Dit maakten Essent en het Duitse bedrijf maandag bekend.
De overname van Essent betreft alleen de productietak en de verkoop van stroom
en gas. Het netwerkbedrijf is sinds begin dit jaar verzelfstandigd en blijft
in handen van de Nederlandse overheid.
Essent was eind 2007 met 2,7 miljoen particuliere en zakelijke klanten naar
eigen zeggen de grootste Nederlandse energieleverancier.
Merk Essent blijft
Essent wordt een onafhankelijk onderdeel binnen het Duitse concern. Het merk
Essent blijft bestaan. De onderneming zal de exploitatie binnen de
Benelux-regio voor zijn rekening nemen.
Voorwaarde voor het bod is toestemming van de mededingingsautoriteiten en de
aandeelhouders van Essent. Als 80 procent van de aandeelhouders van Essent
instemt, zal RWE het bod gestand doen.
Aandeelhouders akkoord
In een persverklaring stelt Essent dat de Raad van Bestuur, de commissarissen
en de aandeelhouders het bod ondersteunen.
Essent is nu nog volledig in publieke handen. De provincie Noord-Brabant is
met 30,8 procent veruit de grootste aandeelhouder. Op enige afstand volgen
Overijssel en Limburg met 18,7 en 16,1 procent van de aandelen.
Europese ambitie
Essent had in 2008 een jaaromzet van ongeveer 6,6 miljard euro. Het bedrijf
boekte vorig jaar een bedrijfsresultaat van 882 miljoen euro. Essent heeft
ongeveer 7800 medewerkers.
Om een rol van belang te spelen op de Noordwest-Europes energiemarkt was het
volgens Essent noodzakelijk zich aan te sluiten bij een grote partij. Die is
nu gevonden met het Duitse RWE.
RWE heeft 20 miljoen klanten en is actief in Duitsland, Groot-Brittannië,
Oostenrijk, Nederland, Luxemburg, Polen, Hongarije, Tsjechië en Slowakije.

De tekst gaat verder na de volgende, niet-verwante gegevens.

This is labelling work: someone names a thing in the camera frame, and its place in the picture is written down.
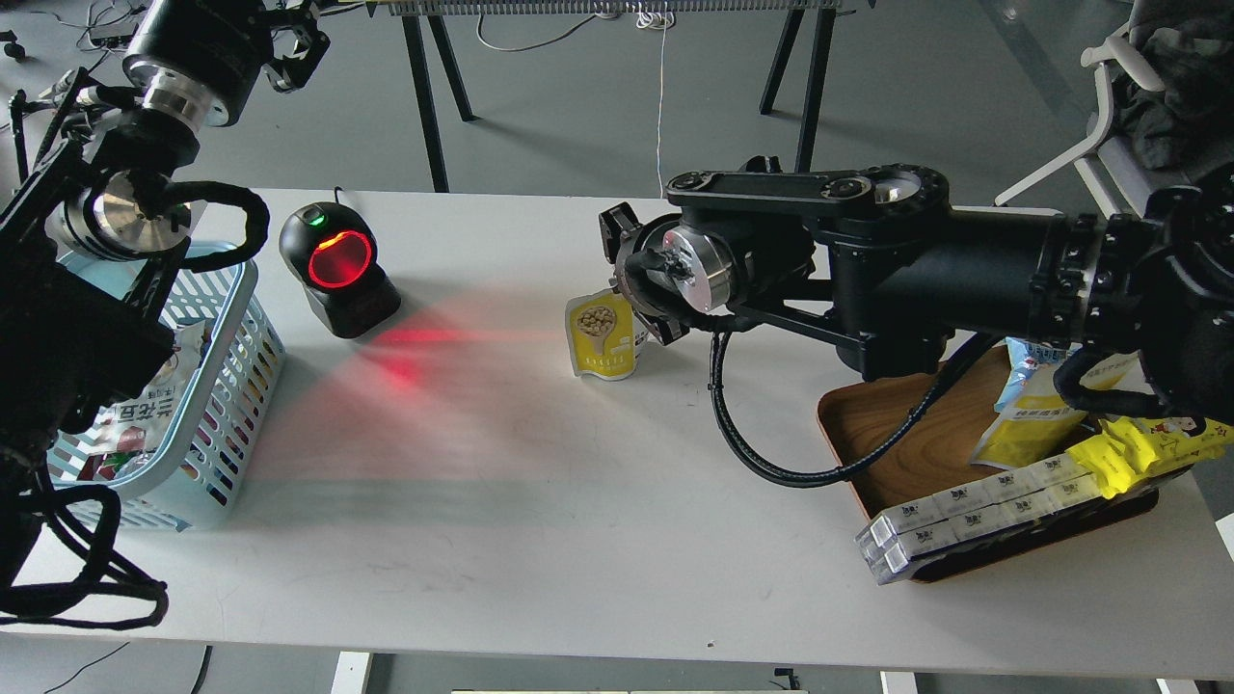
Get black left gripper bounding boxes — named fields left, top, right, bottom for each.
left=122, top=1, right=329, bottom=126

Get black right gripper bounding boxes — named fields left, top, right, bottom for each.
left=598, top=201, right=759, bottom=346

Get yellow white bean snack pouch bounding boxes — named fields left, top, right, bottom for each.
left=564, top=289, right=648, bottom=382

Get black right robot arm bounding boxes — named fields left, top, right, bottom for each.
left=598, top=157, right=1233, bottom=488

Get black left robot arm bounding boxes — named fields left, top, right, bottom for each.
left=1, top=1, right=329, bottom=629

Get red white snack in basket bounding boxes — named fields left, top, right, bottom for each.
left=77, top=319, right=212, bottom=480

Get light blue plastic basket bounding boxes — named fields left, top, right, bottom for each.
left=47, top=262, right=285, bottom=531

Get blue yellow snack bag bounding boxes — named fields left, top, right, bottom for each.
left=967, top=337, right=1143, bottom=470

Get yellow cartoon snack bar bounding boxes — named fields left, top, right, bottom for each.
left=1065, top=416, right=1233, bottom=499

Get black trestle table left legs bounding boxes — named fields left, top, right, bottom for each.
left=399, top=10, right=478, bottom=195

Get black trestle table legs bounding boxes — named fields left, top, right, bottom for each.
left=759, top=5, right=838, bottom=203
left=399, top=10, right=478, bottom=195

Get black power adapter on floor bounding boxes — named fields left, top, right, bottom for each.
left=88, top=25, right=137, bottom=49

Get black barcode scanner red window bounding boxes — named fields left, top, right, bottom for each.
left=279, top=186, right=402, bottom=340

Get black trestle table right legs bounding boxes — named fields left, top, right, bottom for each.
left=759, top=5, right=838, bottom=203

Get brown wooden tray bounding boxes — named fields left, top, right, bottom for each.
left=817, top=346, right=1160, bottom=580

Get clear pack white boxes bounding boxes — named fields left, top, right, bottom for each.
left=855, top=453, right=1102, bottom=584

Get white hanging cable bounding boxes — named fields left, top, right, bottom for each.
left=636, top=7, right=676, bottom=200

In Nederland is RWE begonnen met de bouw van een een kolencentrale in
Eemshaven, die voor 10 procent op biomassa wordt gestookt en naar
verwachting in 2012 gereed is. Volgens Essent past deze centrale goed bij de
huidige activiteiten in Nederland.
Naar verwachting heeft de overname geen ingrijpende gevolgen voor het
personeel. Het bestaande sociale plan blijft geldig en Essent verwacht geen
nadelige effecten op de werkgelegenheid en de arbeidsvoorwaarden.